- [Entries supplied]
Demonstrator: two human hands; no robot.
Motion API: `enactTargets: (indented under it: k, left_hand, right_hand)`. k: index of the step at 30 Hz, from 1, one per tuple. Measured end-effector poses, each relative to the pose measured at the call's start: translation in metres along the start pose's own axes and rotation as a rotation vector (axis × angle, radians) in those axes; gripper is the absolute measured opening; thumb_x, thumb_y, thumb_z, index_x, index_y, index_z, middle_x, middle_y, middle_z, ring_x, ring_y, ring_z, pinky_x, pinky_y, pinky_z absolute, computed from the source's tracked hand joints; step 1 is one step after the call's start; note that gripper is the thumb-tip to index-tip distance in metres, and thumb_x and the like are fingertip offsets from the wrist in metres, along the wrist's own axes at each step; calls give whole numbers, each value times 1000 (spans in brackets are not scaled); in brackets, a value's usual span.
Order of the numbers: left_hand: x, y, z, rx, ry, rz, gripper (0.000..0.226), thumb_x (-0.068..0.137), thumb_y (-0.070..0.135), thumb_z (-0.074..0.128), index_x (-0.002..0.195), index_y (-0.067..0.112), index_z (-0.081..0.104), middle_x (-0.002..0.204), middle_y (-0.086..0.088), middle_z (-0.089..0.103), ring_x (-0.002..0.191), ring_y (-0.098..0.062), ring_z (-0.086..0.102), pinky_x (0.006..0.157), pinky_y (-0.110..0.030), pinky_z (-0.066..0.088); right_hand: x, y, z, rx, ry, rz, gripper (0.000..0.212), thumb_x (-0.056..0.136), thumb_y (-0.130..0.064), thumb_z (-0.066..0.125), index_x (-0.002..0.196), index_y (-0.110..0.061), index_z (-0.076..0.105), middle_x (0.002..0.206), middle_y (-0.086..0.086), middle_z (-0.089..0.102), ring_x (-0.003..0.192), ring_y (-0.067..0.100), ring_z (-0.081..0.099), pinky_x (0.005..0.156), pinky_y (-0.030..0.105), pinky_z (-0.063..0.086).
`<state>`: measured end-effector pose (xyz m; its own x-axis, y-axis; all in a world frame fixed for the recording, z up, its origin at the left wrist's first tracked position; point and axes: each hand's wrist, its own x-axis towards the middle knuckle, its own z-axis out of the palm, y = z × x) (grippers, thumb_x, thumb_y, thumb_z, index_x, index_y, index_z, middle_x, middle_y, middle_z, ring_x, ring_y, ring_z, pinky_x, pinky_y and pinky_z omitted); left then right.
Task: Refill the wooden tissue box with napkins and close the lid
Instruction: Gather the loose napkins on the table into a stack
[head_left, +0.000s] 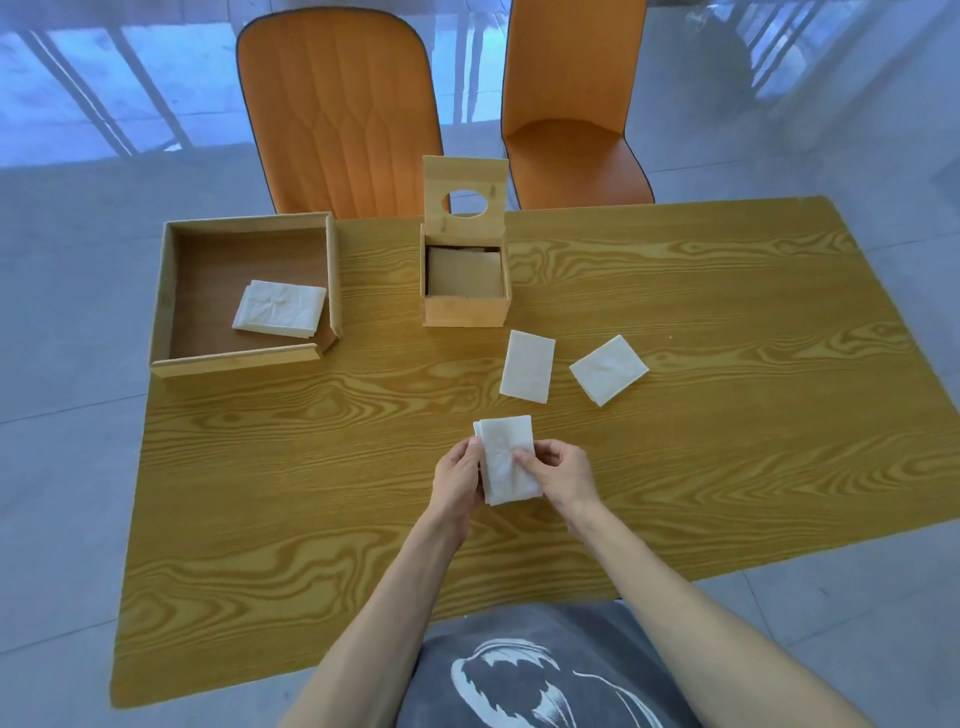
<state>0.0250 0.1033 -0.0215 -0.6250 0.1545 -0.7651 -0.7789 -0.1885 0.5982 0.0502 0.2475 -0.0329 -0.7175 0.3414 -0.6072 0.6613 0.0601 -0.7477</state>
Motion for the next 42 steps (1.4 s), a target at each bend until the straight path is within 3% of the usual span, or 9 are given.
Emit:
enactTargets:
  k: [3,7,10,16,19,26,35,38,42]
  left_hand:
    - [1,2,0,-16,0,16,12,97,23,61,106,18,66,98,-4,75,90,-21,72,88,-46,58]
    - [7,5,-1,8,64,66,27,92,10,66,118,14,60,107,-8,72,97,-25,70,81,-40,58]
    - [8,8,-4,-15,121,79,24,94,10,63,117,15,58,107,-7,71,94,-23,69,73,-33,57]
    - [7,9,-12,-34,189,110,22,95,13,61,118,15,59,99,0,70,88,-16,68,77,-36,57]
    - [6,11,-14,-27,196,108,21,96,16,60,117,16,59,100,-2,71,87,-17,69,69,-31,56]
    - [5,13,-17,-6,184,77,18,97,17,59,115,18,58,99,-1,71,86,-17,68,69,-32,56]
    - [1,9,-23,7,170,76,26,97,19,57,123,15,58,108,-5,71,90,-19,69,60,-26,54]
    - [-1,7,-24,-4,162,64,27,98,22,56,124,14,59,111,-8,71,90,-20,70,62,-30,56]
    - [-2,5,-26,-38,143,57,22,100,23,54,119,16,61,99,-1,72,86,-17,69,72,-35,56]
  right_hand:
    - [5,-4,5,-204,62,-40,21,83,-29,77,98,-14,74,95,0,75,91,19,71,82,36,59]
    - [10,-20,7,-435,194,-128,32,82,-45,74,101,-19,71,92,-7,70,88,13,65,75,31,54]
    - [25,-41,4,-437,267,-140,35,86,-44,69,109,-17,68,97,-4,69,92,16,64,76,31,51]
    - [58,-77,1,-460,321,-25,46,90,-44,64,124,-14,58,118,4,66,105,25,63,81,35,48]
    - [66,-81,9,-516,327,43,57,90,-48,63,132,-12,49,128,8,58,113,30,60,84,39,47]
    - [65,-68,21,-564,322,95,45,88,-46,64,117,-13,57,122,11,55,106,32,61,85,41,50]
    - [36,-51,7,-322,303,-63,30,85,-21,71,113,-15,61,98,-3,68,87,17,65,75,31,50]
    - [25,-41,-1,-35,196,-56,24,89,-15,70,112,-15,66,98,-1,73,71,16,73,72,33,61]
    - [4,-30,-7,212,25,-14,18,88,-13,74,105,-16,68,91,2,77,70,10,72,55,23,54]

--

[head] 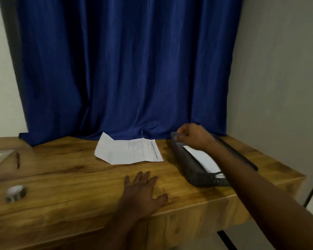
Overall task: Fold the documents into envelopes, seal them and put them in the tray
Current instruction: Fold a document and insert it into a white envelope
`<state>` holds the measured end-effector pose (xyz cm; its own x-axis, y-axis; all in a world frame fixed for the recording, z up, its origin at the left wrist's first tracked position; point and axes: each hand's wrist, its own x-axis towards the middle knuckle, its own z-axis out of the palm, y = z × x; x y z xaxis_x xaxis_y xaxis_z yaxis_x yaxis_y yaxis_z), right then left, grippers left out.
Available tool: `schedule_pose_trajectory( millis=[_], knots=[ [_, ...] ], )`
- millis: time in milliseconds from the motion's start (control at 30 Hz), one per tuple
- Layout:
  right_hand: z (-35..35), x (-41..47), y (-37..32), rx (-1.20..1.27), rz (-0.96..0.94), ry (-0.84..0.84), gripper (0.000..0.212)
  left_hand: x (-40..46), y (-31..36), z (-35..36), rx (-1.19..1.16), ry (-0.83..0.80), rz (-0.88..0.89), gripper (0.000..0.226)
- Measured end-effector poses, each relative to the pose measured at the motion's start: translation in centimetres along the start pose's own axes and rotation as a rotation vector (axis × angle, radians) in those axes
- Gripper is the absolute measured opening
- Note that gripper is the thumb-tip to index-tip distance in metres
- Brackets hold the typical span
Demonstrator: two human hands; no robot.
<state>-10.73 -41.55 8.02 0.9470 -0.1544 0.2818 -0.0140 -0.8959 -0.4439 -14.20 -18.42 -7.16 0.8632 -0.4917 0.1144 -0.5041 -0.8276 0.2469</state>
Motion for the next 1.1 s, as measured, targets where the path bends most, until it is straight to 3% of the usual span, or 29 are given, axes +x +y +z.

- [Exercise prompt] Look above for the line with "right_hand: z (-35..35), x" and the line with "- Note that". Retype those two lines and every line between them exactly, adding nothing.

- [Result]
  right_hand: z (-35..35), x (-41..47), y (-37..32), rx (-1.20..1.27), rz (-0.96..0.94), ry (-0.84..0.84), gripper (0.000..0.212)
  left_hand: x (-40..46), y (-31..36), z (-35..36), rx (-1.19..1.16), ry (-0.83..0.80), rz (-0.88..0.89), gripper (0.000..0.226)
- Measured end-effector poses, each relative to the pose measured at the motion's start: translation in centimetres along the start pose's own axes and rotation as a rotation vector (axis × angle, radians) in those axes
- Gripper is the absolute measured opening
- Note that gripper is the thumb-tip to index-tip distance in metres

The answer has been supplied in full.